12. The method of claim 11, wherein the carbon dioxide is separated from the other exhaust constituents of the steam generator to provide the carbon dioxide mixed with less than 10 percent nitrogen by mass.

13. The method of claim 11, wherein the carbon dioxide is separated from the other exhaust constituents of the steam generator with an amine based absorption unit.

14. The method of claim 11, wherein the carbon dioxide that is separated from the other exhaust constituents of the steam generator captures less than 50 percent of carbon dioxide content within the exhaust of the steam generator.

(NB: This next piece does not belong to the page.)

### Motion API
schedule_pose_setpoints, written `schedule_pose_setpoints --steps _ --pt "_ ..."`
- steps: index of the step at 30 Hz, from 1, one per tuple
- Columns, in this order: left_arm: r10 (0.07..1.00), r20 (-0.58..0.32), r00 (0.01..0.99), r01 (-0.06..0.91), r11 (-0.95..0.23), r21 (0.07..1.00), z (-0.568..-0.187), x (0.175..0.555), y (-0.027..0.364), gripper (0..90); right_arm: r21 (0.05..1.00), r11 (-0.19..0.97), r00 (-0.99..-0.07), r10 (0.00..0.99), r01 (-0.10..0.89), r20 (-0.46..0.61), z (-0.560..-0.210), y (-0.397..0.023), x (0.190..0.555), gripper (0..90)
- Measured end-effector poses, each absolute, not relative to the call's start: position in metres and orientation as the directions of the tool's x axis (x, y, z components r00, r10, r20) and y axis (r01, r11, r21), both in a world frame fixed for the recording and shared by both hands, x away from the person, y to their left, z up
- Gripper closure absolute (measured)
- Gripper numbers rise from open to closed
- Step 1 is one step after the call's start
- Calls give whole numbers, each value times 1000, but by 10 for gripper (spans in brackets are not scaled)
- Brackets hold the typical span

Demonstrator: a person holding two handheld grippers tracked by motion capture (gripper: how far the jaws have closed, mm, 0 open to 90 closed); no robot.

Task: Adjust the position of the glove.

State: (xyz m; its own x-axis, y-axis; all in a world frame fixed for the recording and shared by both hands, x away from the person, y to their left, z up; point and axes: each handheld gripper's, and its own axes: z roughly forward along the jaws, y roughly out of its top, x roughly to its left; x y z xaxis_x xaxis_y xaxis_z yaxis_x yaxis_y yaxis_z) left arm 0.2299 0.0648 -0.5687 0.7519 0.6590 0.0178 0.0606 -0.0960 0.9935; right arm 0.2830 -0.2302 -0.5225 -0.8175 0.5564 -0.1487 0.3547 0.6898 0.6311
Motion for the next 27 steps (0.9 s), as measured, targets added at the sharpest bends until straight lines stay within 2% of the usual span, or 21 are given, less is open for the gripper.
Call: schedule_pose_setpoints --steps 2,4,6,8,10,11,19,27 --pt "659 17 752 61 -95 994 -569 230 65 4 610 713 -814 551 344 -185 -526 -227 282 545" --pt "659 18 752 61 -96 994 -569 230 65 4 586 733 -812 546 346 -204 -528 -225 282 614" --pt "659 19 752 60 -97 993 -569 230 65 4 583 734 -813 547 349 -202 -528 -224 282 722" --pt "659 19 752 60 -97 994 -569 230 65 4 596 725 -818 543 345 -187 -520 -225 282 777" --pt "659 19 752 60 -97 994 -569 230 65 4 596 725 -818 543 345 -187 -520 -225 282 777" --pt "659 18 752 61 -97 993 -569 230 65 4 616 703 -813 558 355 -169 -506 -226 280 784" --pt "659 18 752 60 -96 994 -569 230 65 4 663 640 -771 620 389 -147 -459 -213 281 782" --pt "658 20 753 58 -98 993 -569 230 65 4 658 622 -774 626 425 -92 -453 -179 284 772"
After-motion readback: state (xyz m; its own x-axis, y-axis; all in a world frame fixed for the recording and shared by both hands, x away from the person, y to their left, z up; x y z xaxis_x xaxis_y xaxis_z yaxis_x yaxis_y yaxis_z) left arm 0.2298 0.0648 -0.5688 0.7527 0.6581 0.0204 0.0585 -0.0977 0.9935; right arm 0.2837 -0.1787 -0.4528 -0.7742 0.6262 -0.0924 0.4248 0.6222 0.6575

15. The method of claim 1, wherein up to 16 percent of the carbon dioxide content within the exhaust from the combustion is captured and a remainder is released to atmosphere.

16. A system for recovering hydrocarbons with steam, comprising: a steam generator that heats water with combustion to produce the steam;at least one injection well coupled to the steam generator for introducing the steam and carbon dioxide into a formation;at least one production well to recover from the formation a mixture including the hydrocarbons, condensate of the steam and a portion of the carbon dioxide; anda carbon dioxide supply coupled to the at least one injection well for providing the carbon dioxide that is recovered from the mixture produced and captured from less than 50 percent of carbon dioxide content within exhaust from the combustion.

17. The system of claim 16, wherein the steam generator includes an air-fired steam generator in which the carbon dioxide content in the exhaust thereof is released and an oxy-fired steam generator in which the carbon dioxide content in the exhaust thereof forms part of the carbon dioxide supply.

18. The system of claim 16, wherein the carbon dioxide supply includes an amine based absorption unit to capture the carbon dioxide content within the exhaust.

19. The system of claim 16, wherein the steam generator is a once through steam generator.

20. The system of claim 16, wherein the injection well and the production well form a steam assisted gravity drainage well pair.